What the exercise asks |
Whenever a line below holds the word "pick", count it once; report the total and nothing else.

Records excerpted from a collection:

┄┄┄┄┄┄┄┄┄┄┄┄┄┄┄┄┄┄┄┄

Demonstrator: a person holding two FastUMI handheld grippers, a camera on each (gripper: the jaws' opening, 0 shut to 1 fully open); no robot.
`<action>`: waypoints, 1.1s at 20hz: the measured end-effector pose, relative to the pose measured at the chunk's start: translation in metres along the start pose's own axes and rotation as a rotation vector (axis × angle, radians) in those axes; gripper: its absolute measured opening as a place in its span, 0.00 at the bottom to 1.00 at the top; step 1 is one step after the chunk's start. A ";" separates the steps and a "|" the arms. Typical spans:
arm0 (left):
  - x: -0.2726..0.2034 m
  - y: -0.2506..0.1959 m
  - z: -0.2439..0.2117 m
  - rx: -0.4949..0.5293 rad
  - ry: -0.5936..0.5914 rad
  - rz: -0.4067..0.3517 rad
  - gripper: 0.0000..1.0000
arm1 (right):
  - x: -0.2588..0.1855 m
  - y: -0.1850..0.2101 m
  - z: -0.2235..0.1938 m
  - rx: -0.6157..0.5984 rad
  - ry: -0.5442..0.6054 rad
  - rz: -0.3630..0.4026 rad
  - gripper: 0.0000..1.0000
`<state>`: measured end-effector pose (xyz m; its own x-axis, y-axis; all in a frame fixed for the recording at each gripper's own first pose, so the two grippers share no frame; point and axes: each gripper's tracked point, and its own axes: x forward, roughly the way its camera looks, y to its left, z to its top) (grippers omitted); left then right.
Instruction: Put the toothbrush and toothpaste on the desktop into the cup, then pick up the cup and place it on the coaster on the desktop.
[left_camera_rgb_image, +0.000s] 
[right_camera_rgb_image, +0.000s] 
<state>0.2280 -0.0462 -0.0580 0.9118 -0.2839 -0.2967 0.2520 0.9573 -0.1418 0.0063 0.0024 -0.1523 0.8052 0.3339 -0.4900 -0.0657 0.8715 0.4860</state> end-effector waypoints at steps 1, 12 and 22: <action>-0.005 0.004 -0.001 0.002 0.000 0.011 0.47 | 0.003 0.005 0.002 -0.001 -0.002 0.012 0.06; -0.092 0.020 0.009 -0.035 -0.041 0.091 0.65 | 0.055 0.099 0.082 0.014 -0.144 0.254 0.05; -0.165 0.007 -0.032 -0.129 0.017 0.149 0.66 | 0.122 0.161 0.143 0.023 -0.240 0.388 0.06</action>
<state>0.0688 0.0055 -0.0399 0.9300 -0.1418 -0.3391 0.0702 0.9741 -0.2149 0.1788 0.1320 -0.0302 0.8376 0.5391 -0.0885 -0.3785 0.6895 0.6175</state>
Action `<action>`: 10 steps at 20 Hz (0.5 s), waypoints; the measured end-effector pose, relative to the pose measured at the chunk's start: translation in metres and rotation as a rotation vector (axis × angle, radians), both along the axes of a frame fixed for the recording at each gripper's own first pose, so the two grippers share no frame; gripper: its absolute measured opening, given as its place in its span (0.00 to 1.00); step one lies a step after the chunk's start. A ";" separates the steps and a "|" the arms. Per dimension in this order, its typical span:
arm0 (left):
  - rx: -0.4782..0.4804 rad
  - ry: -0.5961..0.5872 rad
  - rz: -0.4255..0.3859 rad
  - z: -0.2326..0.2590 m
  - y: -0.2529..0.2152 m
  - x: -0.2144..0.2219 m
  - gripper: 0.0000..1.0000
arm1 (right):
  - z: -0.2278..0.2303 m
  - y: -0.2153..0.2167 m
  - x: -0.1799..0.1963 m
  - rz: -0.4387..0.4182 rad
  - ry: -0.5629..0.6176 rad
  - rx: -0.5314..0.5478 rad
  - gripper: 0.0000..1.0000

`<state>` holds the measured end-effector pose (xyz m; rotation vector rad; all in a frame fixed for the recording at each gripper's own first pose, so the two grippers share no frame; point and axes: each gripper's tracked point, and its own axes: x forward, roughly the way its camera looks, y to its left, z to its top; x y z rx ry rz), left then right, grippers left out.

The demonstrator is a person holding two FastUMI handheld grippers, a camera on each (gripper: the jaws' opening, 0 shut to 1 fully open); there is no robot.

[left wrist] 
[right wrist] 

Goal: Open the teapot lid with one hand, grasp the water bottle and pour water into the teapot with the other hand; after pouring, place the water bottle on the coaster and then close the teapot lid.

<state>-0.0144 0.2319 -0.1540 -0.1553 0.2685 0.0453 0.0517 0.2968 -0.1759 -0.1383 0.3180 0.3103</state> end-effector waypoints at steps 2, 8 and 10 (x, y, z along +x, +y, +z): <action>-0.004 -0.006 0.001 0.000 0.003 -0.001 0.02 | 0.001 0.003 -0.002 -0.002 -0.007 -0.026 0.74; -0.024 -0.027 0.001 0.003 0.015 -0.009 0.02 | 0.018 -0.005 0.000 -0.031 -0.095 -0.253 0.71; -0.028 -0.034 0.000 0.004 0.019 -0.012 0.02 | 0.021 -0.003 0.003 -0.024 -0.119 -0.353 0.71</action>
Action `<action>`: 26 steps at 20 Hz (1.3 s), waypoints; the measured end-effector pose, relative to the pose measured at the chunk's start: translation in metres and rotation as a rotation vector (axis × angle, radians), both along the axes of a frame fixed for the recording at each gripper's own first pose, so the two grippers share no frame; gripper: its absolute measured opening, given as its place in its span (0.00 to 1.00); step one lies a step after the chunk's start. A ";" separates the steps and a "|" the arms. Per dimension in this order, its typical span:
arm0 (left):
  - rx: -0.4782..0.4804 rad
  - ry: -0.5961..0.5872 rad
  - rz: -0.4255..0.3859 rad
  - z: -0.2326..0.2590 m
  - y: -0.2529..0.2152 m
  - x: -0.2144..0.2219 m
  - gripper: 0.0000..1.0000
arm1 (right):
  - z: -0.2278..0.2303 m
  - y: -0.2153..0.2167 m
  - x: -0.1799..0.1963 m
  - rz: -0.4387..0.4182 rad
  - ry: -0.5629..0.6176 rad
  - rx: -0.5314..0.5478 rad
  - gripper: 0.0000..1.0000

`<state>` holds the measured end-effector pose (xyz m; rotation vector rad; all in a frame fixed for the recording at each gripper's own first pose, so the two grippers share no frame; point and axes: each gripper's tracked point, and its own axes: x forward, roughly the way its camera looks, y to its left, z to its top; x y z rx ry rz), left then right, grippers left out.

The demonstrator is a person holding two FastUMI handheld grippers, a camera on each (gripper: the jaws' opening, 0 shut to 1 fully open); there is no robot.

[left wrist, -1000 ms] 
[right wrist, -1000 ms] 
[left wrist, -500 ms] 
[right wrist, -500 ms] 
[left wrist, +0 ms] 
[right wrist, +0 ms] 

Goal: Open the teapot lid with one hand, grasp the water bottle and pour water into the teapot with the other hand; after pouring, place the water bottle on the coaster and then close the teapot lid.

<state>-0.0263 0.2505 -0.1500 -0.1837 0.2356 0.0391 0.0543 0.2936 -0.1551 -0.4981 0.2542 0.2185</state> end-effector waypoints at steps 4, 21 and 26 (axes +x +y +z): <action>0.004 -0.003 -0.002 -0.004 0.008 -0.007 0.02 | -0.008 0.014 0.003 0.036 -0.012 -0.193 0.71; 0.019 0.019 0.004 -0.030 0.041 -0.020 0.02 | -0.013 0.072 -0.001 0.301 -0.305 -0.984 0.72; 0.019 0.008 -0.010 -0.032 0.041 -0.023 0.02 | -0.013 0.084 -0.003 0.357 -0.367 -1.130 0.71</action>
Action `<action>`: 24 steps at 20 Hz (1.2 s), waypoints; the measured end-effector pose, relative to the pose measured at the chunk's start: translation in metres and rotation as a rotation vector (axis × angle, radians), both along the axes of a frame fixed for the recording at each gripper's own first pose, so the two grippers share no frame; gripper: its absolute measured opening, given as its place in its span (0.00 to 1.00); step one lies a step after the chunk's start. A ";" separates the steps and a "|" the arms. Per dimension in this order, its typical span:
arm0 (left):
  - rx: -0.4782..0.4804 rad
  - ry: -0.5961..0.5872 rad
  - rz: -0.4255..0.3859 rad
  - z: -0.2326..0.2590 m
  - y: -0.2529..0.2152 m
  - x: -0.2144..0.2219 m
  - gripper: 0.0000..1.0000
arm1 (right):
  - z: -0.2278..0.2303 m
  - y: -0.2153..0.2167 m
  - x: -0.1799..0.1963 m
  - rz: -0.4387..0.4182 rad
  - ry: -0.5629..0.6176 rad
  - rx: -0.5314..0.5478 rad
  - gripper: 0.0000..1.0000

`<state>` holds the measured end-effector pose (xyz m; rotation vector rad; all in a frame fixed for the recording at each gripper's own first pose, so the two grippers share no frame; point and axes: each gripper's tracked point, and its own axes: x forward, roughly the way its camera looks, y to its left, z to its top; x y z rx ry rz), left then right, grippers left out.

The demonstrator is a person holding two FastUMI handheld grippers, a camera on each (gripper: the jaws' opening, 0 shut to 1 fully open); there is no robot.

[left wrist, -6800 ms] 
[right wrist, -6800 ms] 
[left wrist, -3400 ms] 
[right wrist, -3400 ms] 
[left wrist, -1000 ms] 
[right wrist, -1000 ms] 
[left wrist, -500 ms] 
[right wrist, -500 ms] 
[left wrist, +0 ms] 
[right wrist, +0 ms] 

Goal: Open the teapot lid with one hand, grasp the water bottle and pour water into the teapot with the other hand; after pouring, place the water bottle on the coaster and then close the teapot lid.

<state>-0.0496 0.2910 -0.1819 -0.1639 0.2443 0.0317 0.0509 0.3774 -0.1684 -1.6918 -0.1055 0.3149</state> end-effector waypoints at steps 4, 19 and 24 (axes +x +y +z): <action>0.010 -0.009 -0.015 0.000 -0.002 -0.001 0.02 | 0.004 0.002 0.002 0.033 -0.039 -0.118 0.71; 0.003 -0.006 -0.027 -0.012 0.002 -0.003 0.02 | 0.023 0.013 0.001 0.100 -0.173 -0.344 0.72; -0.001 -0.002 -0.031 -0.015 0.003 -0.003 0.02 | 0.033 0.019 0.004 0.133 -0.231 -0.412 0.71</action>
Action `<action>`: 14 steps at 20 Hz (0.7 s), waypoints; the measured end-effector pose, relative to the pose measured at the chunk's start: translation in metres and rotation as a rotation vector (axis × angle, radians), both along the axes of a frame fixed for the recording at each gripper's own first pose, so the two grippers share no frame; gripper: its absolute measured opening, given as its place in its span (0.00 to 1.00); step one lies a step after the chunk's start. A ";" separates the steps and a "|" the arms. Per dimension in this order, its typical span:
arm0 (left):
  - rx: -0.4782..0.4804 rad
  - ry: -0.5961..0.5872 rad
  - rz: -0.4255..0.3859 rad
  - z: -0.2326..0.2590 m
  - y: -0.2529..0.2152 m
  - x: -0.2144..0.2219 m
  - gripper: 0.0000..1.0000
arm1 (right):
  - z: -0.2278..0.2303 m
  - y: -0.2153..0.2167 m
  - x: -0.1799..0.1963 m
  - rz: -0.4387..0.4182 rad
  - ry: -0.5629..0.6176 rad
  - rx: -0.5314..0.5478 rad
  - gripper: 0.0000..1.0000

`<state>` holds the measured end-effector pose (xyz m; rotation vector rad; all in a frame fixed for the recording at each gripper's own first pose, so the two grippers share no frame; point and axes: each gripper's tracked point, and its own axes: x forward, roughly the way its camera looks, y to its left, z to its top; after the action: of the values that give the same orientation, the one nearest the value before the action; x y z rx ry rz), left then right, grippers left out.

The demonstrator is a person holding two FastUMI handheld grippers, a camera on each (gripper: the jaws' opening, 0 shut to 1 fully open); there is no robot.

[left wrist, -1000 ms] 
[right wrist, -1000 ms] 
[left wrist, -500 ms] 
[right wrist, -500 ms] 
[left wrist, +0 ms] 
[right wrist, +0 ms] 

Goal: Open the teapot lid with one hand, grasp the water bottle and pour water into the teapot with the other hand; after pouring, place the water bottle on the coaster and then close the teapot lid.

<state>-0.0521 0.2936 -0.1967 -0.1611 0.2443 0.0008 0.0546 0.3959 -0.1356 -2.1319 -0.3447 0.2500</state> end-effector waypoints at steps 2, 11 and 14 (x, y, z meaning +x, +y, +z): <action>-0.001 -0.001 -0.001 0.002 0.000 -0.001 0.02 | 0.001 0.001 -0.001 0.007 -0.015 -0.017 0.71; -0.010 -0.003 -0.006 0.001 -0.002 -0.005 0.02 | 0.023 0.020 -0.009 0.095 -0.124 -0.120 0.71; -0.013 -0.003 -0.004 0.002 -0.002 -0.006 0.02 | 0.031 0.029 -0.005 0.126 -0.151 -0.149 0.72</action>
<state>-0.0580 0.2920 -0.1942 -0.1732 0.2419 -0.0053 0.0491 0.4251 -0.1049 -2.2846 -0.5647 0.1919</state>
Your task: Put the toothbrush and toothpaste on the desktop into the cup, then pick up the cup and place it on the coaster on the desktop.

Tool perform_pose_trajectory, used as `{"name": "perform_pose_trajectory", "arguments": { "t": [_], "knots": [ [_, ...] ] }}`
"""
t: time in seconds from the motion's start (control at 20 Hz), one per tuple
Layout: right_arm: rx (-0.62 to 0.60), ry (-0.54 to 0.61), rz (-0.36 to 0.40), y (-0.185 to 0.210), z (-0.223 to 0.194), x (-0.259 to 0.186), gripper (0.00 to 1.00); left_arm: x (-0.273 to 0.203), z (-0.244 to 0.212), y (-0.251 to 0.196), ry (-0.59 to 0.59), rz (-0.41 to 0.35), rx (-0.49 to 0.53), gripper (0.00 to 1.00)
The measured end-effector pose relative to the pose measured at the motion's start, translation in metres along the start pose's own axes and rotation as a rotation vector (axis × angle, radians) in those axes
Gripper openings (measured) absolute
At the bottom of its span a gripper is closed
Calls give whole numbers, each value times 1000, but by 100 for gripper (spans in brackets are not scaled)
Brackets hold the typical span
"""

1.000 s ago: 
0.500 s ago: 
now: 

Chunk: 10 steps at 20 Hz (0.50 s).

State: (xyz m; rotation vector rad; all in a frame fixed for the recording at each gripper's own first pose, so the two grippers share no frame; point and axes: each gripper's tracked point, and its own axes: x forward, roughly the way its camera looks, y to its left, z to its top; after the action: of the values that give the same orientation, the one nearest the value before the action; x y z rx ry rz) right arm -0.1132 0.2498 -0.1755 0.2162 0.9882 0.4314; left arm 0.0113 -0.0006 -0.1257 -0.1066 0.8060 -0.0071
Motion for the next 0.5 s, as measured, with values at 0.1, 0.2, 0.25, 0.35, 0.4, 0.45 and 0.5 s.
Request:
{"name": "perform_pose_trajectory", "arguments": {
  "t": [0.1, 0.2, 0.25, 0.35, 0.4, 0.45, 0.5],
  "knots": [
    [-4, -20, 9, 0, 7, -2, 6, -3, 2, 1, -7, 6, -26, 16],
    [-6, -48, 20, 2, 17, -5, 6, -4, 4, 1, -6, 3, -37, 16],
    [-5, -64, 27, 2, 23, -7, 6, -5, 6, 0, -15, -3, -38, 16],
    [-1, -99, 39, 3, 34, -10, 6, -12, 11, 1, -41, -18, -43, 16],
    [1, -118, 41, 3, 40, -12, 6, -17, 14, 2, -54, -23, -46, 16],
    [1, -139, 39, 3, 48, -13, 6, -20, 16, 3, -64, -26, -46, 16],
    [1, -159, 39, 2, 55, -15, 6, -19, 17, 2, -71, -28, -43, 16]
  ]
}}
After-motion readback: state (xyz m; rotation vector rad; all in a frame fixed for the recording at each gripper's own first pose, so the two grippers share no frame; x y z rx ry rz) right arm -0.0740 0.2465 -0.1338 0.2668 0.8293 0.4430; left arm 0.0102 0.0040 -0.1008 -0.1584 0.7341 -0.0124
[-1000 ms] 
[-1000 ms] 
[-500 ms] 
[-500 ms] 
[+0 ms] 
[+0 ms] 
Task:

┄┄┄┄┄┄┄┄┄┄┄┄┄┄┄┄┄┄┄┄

Task result |
2